Эжен выглядел страшно: бледный мокрый лоб, в глазах и на щеках лихорадка, в глубокие трещины на губах забилась сажа, а до ладоней почерневшие пальцы крутили уголёк из топки, которым он исчеркал четыре листа, повыдранных из разных книжек — там ведь часто попадаются пустые страницы: в конце и в начале, позади портретов, иллюстраций, оглавлений… Он рисовал планы одинакового помещения в горизонтальном разрезе напоминающего крест без одного луча, а боковые были вдвое длиннее верхнего. Каждый восьмиугольник был расквадрачен внутри тонкой сеткой непогрешимой ровности, хотя никакой линейки рядом не валялось; вокруг и внутри каждого рассыпались цифры. Работа была закончена, и Эжен только метался взглядом по чертежам, страдальчески шепча: «Вот чёрт! Как мало!..».

— Это ещё что!?

— Макс! Это Дом Воке. Смотри: три этажа жилых: по пять квартир на каждом — всего 516 метров площади! Если приплюсовать 53 с первого (там была людская и жила хозяйка), то всё равно из расчета два метра на нос мы сможем пустить туда лишь четверть тысячи!.. Ну, хорошо, возможно, детям нужно меньше места…

— Стоп! Ты бредишь!.. Немедленно ложись!..

— Да ты послушай…

— Нет, пока не ляжешь!

— Я в норме.

— Ты весь горишь.

— Солнце тоже горит, но это не его болезнь.

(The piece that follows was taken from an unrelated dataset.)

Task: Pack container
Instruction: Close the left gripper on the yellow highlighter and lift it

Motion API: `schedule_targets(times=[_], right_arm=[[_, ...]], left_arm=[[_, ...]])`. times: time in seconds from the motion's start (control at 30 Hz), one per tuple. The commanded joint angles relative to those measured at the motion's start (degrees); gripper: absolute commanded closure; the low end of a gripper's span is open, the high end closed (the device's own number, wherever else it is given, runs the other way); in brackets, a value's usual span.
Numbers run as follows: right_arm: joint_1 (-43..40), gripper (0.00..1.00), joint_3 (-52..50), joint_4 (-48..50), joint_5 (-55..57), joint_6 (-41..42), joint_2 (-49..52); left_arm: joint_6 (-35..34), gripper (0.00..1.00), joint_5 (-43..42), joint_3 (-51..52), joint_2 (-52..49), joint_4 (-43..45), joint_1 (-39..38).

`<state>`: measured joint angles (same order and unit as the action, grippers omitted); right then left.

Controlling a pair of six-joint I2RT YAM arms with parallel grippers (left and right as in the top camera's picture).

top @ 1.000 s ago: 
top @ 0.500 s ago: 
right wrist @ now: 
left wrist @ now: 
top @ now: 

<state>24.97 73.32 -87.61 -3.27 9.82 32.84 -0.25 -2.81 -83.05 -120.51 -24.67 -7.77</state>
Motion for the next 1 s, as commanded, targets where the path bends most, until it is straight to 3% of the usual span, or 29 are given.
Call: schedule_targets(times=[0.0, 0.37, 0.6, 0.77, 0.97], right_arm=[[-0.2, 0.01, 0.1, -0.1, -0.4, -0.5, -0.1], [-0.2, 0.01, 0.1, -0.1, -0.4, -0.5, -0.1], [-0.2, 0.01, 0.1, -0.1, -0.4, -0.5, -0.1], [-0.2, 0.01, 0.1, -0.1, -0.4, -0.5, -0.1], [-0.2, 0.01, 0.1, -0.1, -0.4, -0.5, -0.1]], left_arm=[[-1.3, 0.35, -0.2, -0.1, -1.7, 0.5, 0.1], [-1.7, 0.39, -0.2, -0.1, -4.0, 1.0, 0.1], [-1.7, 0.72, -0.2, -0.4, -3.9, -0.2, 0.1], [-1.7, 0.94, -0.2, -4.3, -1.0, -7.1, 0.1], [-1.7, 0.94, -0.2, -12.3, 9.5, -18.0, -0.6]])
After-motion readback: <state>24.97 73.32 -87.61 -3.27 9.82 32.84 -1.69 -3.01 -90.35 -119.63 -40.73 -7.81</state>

Неумолимый, Макс поднял побратима на подмышки и утащил на диван, потом намочил две салфетки для умывания и компресса, присел к Эжену, занялся его руками:

— Теперь говори.

— Дом Воке уже наш. Хозяйка умерла год назад — мир её праху. Наследников нет. Зданье просто пустовало. Мы с Дервилем дёрнули в префектуру и запросто его приватизировали.

— Так. И ты решил?…

— Сделать его приютом для бездомных.

— В сущности, он им и был…

— Для совсем бездомных, для нищих — и бесплатно!.. Макс! Так надо! Это место было священным, но его осквернили стяжатели и злоумышленники. Если мы вернём туда доброту, бескорыстие, то пятна сойдут, а благодать умножится!.. Это наш долг!

— Успокойся. Я понимаю, — Макс промокнул его губы чистым уголком, снова пощупал лоб, — Как ты себя чувствуешь? давно очнулся?

((Макса не удивили эженовы чертежи: он решил, что устройство и размеры дома новый собственник изучил заблаговременно)).

— Не знаю. Я думал только о Доме. Всего двести пятьдесят! Даже если размещать в коридорах… Ну, хоть сколько-то. Ещё уборка, отопление… Но ведь справимся?

— Раз дожили до этого утра, то — очень может быть.

— Ты говорил с Анастази?

— Сейчас пойду.

— С Богом!

— Не вставай.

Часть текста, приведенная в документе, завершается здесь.